Task objective: Retype, word for word, each line between the lines holding "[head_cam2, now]" and "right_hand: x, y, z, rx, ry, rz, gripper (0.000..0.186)", inclusive, and leave the rest of the data alone.

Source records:
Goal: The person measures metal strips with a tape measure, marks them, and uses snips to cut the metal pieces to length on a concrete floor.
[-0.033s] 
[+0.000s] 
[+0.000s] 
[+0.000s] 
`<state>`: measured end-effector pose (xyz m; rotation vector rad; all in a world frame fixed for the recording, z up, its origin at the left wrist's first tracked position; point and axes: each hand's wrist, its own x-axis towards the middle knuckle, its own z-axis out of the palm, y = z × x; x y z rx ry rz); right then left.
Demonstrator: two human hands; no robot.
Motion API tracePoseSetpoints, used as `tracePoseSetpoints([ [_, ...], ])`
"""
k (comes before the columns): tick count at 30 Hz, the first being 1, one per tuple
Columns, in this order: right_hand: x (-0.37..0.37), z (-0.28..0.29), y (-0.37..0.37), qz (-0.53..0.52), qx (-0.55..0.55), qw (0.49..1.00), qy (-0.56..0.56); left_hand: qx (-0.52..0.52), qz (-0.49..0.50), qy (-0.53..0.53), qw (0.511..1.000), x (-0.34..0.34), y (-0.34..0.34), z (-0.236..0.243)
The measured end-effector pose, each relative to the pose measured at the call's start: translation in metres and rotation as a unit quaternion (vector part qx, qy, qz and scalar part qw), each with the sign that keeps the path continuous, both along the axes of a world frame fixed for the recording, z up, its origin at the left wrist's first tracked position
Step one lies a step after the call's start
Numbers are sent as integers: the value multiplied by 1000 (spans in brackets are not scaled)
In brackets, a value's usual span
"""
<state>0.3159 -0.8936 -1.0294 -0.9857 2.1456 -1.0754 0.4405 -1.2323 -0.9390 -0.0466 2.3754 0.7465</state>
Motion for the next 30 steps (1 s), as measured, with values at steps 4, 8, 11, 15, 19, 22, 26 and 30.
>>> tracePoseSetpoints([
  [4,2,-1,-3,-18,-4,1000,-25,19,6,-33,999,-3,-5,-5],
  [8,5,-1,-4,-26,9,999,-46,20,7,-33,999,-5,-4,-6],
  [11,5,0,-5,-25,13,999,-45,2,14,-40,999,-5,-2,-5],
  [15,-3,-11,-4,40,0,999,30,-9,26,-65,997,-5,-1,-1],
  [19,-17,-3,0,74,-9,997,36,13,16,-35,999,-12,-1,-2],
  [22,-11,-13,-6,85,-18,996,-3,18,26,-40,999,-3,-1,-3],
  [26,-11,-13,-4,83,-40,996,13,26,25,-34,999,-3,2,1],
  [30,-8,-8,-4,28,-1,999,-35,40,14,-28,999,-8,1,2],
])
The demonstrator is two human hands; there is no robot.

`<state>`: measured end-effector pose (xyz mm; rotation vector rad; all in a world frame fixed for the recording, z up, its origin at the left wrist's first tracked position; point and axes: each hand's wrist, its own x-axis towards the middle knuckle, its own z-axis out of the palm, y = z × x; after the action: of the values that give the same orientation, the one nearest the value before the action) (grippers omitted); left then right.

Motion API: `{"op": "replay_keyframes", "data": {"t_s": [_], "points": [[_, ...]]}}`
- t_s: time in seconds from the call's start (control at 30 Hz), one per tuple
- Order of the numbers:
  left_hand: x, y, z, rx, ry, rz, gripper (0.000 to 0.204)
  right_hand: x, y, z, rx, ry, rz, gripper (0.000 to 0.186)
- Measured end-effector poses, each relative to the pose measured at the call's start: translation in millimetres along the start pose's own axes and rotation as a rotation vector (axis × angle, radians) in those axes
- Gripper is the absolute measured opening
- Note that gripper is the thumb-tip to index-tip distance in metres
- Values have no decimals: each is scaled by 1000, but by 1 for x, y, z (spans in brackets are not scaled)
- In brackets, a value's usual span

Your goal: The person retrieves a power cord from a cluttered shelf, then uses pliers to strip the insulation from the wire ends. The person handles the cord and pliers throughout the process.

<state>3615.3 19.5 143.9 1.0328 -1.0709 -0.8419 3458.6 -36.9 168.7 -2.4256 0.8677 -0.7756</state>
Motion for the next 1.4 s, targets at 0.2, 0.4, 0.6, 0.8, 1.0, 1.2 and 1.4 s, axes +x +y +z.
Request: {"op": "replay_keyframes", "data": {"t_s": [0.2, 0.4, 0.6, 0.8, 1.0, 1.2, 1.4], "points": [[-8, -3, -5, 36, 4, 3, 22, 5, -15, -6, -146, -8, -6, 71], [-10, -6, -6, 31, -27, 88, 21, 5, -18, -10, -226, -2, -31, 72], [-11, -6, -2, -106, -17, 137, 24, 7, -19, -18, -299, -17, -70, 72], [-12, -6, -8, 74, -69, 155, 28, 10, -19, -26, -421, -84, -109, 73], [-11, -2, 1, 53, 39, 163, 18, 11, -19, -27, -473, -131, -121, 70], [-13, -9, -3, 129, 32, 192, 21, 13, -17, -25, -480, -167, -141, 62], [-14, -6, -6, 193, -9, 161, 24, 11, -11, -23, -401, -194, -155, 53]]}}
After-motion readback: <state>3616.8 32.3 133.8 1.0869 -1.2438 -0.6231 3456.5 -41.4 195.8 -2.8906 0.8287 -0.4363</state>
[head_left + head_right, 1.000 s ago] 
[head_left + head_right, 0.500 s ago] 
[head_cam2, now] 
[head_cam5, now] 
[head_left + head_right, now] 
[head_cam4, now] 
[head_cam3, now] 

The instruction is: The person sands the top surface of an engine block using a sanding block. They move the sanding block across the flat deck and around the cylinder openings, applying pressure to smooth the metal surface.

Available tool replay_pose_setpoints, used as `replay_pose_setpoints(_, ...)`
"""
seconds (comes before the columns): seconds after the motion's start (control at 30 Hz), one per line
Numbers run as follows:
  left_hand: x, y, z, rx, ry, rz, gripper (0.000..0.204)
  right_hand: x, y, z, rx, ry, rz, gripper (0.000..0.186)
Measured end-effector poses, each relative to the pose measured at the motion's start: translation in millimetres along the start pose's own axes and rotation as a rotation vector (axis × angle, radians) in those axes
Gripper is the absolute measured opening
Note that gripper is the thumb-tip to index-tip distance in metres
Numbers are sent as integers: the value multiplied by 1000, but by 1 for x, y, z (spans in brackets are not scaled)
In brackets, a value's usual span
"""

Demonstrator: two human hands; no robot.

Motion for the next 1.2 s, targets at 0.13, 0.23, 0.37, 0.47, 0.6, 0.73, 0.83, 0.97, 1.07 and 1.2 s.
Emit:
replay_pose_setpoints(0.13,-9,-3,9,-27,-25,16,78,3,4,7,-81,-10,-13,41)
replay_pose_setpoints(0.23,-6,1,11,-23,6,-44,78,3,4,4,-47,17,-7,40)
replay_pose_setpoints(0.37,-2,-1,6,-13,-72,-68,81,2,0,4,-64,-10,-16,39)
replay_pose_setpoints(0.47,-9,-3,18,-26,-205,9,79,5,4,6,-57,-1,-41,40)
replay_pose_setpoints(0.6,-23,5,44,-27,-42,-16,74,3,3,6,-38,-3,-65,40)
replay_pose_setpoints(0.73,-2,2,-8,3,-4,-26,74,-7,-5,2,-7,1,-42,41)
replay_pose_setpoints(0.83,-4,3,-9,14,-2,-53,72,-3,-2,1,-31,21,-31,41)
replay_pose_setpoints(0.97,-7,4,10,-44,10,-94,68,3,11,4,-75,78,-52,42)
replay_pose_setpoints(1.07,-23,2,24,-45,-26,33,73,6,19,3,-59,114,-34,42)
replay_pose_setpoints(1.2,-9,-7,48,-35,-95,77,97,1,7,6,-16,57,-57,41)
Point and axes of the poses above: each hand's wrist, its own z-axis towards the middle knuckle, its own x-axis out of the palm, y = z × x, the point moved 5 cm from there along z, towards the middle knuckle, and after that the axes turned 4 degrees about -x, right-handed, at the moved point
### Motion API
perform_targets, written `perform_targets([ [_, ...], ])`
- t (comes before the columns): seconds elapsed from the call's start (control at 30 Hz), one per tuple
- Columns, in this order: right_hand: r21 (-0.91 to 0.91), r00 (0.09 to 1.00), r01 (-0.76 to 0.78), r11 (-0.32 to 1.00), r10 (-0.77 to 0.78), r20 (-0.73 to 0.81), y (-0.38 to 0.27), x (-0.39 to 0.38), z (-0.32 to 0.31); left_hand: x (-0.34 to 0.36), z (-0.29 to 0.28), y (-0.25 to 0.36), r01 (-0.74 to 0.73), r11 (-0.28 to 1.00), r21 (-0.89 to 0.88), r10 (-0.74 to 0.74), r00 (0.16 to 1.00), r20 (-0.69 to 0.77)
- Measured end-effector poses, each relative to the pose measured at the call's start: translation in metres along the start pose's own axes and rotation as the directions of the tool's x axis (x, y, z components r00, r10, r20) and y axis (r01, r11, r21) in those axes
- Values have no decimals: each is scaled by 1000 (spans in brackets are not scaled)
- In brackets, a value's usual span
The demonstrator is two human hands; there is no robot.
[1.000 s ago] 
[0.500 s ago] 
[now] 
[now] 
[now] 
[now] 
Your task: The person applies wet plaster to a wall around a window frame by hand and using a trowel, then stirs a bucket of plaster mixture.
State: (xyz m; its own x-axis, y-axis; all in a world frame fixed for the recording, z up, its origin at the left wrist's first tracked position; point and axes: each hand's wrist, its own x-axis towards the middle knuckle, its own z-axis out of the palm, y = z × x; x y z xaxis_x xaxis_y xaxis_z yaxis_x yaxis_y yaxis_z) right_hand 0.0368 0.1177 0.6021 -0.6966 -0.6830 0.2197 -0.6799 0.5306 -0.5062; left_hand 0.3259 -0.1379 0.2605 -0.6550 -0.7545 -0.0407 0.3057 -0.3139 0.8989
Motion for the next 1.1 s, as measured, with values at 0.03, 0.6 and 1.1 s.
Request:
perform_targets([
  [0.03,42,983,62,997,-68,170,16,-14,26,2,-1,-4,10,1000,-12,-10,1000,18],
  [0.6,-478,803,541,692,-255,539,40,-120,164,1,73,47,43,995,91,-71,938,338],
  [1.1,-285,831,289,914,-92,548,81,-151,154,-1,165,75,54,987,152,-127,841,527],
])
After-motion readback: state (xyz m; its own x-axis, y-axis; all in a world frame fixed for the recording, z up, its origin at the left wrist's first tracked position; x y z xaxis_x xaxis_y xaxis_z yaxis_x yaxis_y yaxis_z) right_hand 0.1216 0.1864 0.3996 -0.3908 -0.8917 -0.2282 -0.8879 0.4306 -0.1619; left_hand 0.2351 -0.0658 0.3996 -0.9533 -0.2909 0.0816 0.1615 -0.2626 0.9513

Task answer:
[head_cam2, now] 
[head_cam5, now] 
[head_left + head_right, now] 
[head_cam4, now] 
[head_cam3, now] 

The instruction is: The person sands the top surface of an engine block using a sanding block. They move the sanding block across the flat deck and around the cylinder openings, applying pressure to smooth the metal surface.

Available tool replay_pose_setpoints, used as `replay_pose_setpoints(_, ...)`
"""
seconds (comes before the columns): seconds after the motion's start (control at 30 Hz), one per line
Numbers run as follows:
  left_hand: x, y, z, rx, ry, rz, gripper (0.000..0.204)
  right_hand: x, y, z, rx, ry, rz, gripper (0.000..0.186)

That completes the answer.